WORK ITEM: Return all the lines below in which the string "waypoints" appears.
..........
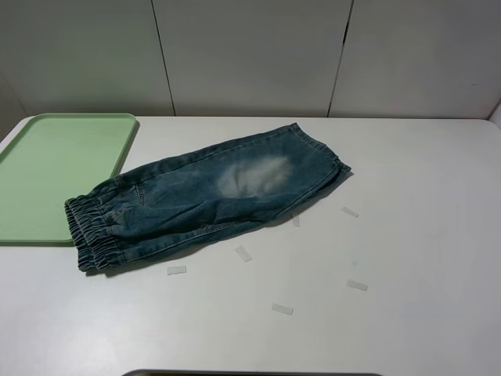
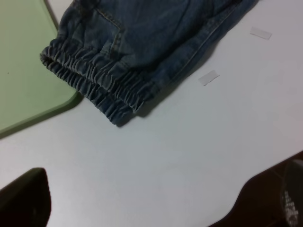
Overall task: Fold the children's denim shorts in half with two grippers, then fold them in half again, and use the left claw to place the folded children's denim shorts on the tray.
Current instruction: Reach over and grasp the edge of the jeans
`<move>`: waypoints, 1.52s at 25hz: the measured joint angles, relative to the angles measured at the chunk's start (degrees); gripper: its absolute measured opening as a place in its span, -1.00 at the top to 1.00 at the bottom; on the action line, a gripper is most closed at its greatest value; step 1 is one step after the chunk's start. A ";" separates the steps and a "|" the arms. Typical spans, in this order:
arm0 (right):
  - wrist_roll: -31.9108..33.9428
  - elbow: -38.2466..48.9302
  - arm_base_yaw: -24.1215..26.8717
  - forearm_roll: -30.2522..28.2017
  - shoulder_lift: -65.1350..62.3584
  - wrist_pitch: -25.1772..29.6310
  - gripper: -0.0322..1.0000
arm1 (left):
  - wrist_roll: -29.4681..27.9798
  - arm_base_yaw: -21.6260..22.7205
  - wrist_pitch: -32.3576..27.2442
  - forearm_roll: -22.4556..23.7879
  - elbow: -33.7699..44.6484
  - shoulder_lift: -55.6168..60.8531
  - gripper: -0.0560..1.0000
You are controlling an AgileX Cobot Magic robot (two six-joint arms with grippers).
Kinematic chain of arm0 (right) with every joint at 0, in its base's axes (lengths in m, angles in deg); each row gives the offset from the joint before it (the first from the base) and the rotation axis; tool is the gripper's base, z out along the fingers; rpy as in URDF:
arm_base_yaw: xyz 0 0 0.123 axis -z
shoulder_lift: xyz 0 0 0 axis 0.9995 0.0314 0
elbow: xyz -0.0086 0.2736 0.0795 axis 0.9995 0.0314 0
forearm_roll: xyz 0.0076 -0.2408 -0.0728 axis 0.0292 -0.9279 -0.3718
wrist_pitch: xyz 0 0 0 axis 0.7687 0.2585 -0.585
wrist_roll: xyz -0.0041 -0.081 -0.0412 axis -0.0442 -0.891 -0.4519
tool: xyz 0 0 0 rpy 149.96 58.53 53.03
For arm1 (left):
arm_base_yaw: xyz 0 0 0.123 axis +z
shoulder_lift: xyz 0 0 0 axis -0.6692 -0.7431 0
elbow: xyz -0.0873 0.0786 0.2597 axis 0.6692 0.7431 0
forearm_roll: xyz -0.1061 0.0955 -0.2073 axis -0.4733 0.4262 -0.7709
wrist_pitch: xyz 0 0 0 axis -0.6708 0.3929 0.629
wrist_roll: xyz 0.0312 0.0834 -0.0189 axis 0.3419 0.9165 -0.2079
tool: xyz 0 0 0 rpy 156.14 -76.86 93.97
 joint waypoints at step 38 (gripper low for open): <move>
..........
WRITTEN RESPONSE:
`<move>`: waypoints, 1.52s at 25hz: the measured joint angles, relative to the angles measured at the chunk's start (degrees); gripper: its absolute measured opening as a place in its span, -1.00 at the top to 1.00 at the bottom; on the action line, a gripper is most closed at its greatest value; step 1 is one step after the chunk's start. A ";" separates the steps and a "|" the arms. Typical spans, in this order:
 joint waypoints at step 38 (gripper low for open): <move>

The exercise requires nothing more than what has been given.